# Exercise
From top to bottom, return the listing exactly as it appears, omitting its images.

○ ○ ○ ○ ○ ○ ○

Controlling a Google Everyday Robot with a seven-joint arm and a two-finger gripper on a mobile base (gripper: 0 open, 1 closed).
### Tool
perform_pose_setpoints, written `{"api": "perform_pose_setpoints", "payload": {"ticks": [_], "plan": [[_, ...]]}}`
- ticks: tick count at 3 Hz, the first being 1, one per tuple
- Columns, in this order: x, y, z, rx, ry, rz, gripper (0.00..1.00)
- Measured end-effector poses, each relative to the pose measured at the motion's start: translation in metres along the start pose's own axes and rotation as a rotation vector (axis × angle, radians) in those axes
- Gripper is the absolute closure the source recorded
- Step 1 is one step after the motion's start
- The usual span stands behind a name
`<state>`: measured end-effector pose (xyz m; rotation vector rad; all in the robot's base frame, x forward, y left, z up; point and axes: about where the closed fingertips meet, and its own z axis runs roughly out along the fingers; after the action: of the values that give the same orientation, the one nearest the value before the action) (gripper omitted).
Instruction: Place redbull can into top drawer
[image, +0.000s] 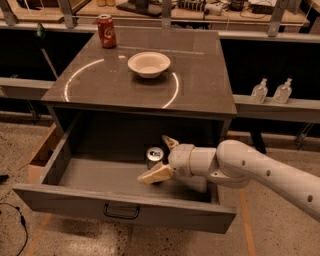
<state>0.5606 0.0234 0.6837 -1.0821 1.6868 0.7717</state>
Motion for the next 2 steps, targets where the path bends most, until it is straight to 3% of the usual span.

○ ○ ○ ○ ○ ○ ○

# Written answer
Controlling a Google Everyday Robot with a seven-joint arm and a two-finger gripper on a mobile base (gripper: 0 open, 1 closed).
### Tool
perform_pose_setpoints, written `{"api": "perform_pose_setpoints", "payload": {"ticks": [_], "plan": [[_, ...]]}}`
- ticks: tick count at 3 Hz, the first being 1, one per tuple
- Columns, in this order: x, y, z, rx, ry, rz, gripper (0.00..1.00)
- Measured end-effector poses, each relative to the pose measured at the motion's start: translation in metres along the start pose's own axes and rotation as a rotation vector (axis × angle, radians) in those axes
- Gripper is the absolute closure the source recorded
- Step 1 is one step after the motion's start
- The usual span stands behind a name
`<state>`: measured end-effector pose (xyz m; rotation vector rad; all in the robot's base frame, x forward, y left, z up; point and axes: about where the closed fingertips meet, and its own z axis runs roughly out along the fingers; after the action: of the values that give the same orientation, the one nearest the value before the action) (gripper omitted).
Instruction: Place redbull can into top drawer
[image, +0.000s] 
<state>0.5606 0.0234 0.6837 -1.0821 1.6868 0.7717</state>
Motion for the next 2 steps, targets where the path bends most, until it is straight to 3% of the usual span.

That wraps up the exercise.